12月20日、シーホース三河は三遠ネオフェニックスとの三河ダービーに臨み、94-87で勝利。ライアン・リッチマンヘッドコーチが「チーム全体で勝ち取った素晴らしい勝利。ゲームプランを忠実に遂行してくれた」と振り返る快勝で、チームはシーズン最長の6連勝を記録した。

中地区首位の三遠は、攻守の切り替えが速いトランジションオフェンスを得意とするチームで、平均得点はリーグトップ。オフェンスリバウンドも強く、攻撃回数を増やすことで大量得点を生み出している。

直近3試合すべてで100点ゲームを記録している超攻撃型の相手に対して、三河のポイントは、三遠が得意とする速いテンポを「どうやって落ち着かせるか」だった。今日のゲームについて、石井講祐は「ゲームプランを遂行できた」と振り返る。

「日曜日の試合から時間がない中、要点を絞ってゲームプランを用意し、最初からある程度遂行できたと思います。それでもやられる部分が多くて反省点はありますけど、フィジカルで戦ったり、ルーズボールを狙ったりして、トータル的に見るとよく我慢できました。そういう部分が勝利につながったのだと思います」

1Qと2Qは両チームともトランジションオフェンスを展開し、点の取り合いとなる。前半終了時で56-46のハイスコアゲーム。前半のターンオーバーは三河が3、三遠が4と少なく、「お互いのディフェンスが緩かったわけではないです。非常に引き締まったゲームで、ファンは面白かったのでは」と石井。

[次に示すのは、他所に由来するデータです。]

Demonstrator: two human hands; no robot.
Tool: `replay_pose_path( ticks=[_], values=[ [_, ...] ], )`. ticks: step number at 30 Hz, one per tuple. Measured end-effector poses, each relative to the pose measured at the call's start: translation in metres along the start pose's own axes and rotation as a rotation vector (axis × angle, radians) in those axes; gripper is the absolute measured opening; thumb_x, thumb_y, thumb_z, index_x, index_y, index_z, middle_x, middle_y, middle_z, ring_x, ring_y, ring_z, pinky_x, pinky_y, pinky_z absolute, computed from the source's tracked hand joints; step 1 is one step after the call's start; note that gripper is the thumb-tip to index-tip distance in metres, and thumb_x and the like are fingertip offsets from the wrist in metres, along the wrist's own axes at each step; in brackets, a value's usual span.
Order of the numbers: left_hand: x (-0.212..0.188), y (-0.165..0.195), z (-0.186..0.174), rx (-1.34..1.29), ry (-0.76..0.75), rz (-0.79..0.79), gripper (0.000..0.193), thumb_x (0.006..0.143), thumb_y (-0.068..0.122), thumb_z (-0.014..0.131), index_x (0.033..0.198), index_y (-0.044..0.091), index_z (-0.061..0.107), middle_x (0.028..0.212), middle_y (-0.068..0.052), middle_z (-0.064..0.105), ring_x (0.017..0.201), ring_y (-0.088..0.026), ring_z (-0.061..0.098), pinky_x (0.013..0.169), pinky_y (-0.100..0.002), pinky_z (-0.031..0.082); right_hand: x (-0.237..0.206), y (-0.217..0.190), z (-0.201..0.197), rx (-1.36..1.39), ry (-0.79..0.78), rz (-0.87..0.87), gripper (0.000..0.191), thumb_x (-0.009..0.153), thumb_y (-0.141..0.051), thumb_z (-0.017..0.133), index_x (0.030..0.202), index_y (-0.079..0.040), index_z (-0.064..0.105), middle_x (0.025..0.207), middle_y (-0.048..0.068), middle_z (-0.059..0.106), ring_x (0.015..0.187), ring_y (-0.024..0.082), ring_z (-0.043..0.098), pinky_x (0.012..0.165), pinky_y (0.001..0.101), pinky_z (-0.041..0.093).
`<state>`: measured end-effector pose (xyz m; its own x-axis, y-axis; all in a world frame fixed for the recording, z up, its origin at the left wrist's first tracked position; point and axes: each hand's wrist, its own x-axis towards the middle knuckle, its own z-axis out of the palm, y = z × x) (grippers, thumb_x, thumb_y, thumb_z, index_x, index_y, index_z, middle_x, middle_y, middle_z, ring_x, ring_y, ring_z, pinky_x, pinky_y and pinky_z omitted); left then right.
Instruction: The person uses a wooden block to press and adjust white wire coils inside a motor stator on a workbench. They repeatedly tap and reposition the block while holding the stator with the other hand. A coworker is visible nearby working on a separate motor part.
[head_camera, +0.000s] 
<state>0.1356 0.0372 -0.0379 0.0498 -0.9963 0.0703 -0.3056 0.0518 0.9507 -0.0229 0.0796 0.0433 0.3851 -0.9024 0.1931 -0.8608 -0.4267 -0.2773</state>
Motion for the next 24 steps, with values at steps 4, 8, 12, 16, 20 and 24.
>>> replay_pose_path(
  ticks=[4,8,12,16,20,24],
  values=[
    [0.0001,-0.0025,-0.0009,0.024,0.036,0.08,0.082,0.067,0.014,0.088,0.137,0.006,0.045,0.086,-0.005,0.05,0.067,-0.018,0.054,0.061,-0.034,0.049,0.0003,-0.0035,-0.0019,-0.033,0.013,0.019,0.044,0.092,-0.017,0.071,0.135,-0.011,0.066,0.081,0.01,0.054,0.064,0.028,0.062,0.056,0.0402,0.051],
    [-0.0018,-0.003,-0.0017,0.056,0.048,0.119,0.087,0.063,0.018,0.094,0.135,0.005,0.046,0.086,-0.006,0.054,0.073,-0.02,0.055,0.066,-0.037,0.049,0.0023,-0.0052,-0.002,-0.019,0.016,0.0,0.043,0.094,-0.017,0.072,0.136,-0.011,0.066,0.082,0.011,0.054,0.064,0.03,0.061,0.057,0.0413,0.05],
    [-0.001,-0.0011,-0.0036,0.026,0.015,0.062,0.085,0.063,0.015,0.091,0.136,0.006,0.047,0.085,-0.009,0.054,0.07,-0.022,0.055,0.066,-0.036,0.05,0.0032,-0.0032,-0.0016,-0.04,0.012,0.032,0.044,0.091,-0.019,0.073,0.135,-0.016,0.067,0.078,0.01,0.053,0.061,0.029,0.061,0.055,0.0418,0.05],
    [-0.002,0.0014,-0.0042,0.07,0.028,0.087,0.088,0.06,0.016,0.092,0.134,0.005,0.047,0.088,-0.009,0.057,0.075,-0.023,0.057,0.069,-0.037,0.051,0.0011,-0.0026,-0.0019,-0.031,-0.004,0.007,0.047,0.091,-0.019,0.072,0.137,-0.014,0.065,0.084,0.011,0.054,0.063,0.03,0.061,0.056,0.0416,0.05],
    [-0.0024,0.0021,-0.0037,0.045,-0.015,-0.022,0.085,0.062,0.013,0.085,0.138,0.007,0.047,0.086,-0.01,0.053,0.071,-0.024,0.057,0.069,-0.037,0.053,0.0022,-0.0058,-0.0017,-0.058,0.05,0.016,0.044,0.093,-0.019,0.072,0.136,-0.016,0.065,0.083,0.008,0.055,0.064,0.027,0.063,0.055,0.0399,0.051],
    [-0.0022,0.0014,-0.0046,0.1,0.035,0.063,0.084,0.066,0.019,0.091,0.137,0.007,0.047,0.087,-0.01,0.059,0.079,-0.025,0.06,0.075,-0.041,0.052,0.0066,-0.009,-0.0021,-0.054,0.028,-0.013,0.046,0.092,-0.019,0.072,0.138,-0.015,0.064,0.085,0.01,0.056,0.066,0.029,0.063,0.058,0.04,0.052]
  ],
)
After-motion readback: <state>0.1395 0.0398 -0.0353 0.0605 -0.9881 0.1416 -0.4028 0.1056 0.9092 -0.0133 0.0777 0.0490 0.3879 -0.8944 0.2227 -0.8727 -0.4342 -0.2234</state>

「僕たちも速い展開というのはシーズン前から取り組んできたこと。トランジションで攻められた後は、トランジションで攻めるチャンスでもあります。でも、三河にはダバンテ(・ガードナー)選手などハーフコートバスケットで力を発揮できる選手もいます。今日のゲームは、うまくバランスを取りながらオフェンスを組み立てることができたと思います」


石井講祐「勝って反省すること。連勝中こそ練習から厳しくやらないと」

石井には、リバウンドやルーズボールなど、どちらのものになるか分からないフィフティーフィフティーのボールに強い印象がある。このゲームでは、スコアこそ7得点だったが、チームトップのオフェンスリバウンドとスティールを記録。ルーズボールにもよく絡んだ。特に光ったのが積極的なリバウンドへの参加。そこには狙いがあった。

「オフェンスリバウンドに絡むことで、少しでも三遠のテンポを遅らせようと考えていました。その部分で手応えはありましたし、流れを自分たちのほうに引き寄せられたイメージがあります」

相手のやりたいことをやらせない狙いがハマり、三河にとって苦しい時間帯はあったものの、後半に入ると徐々にゲームのテンポは落ち着いていった。ファンも石井の気迫あふれるプレーをしっかりと見ており、バスケットLIVEで最も応援FIREを得た「ON FIRE賞」を獲得した。三河ダービーを制した立役者の1人といってもいいだろう。

これで今シーズン最長の6連勝。石井は千葉ジェッツやサンロッカーズ渋谷に在籍時、地区優勝や天皇杯優勝など、数々のタイトルを手にしてきた。今の三河には数少ない「勝ち癖」を知る1人といえる。このまま勝ちを重ねていくには何が必要なのか。石井は「勝つために必要なのは、用意したゲームプランを忠実に遂行すること。そのために大切なのが練習です」と話す。

「練習がすべてだと思います。そして、勝って反省すること。試合ではうまくいかないことのほうが多いです。今日のゲームも100%の内容ではないですし、いい状況になっても、そこからさらに厳しく、細かいところにこだわっていくことですね。そうするとチャンピオンを狙えるチームとして自信がついてくると思います」

紅白戦では、ベンチスタートの選手が「スタメンを倒すぞ」と声を掛け合い、激しくやり合っているそう。お互いに要求することは要求して、切磋琢磨する。それがチーム力の底上げにつながっている。年内は残り4試合。「自分たちのゲームプランを遂行できれば10連勝できると思います」と石井。勝って兜の緒を締める男が、チームに勝ち癖をつけていく。